A few hours later, the quiet of the house is broken as the brothers gather round the table again for el almuerzo, a light meal between breakfast and the midday meal. ‘You have to feed them up,’ says Cándida; ‘a farmer’s life is very hard.’ Amongst the family she uses Basque language, which on her lips sounds soft and reminiscent of Japanese. Some of the brothers are drinking cider, Millán and the women water; for the first few minutes they eat quietly enjoying the food and the fresh bread but soon they are all talking about the fields and the animals. On other mornings each brother has a plateful of fried eggs with ham which is home-cured when they kill the pig in November.

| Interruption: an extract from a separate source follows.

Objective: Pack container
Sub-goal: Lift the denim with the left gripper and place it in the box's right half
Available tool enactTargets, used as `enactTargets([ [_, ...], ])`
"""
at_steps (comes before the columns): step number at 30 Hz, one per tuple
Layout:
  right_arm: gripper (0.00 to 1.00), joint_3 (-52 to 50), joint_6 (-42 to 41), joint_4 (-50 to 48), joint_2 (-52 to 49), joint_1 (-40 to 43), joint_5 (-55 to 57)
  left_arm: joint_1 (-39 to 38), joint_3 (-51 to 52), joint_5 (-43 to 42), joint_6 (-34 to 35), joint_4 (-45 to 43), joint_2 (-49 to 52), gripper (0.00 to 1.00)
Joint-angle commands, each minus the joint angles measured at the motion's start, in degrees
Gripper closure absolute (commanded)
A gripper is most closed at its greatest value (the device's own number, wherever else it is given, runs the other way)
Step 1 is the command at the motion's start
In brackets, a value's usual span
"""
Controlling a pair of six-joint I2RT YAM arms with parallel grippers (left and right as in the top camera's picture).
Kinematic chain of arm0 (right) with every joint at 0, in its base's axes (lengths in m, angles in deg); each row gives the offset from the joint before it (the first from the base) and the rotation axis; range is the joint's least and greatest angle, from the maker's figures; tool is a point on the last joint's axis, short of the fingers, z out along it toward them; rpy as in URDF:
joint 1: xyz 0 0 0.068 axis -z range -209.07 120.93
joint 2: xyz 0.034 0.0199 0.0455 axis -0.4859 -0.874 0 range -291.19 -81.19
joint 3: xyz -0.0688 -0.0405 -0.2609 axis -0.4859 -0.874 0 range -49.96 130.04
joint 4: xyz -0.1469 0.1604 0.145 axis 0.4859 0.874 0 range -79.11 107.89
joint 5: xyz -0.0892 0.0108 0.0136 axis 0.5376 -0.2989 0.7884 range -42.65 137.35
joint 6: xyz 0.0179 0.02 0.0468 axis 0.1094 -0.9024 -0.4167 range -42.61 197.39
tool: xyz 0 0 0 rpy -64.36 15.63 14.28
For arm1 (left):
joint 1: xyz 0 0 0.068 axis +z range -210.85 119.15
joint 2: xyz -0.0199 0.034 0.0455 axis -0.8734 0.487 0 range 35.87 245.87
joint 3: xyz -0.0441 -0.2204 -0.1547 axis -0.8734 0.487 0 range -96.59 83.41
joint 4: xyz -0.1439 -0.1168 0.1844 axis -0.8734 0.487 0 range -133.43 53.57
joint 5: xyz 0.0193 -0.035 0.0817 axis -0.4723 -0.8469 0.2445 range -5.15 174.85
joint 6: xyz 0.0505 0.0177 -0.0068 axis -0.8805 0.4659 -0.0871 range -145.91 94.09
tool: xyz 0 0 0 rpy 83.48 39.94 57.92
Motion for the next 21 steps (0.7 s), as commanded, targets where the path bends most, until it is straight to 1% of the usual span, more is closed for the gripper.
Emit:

The farmhouse falls silent once more. From the kitchen window Cándida can see her elder sister, Pepita, who is pulling the weeds which have appeared in the turnip patch after the recent rain. Pepita is a woman of great energy and character; she is small and slim, her dark complexion contrasting with that of the younger sister, who is fair and rosy. The two women have very different outlooks on life. Pepita is a rebel. There were two things which she wanted to be able to do when she was young. The first, to drive a car, she has achieved; the second, to swim, has remained beyond her reach. But she still dreams of diving into the crystalline waters of a river hidden in the mountains or into the Cantabrian sea.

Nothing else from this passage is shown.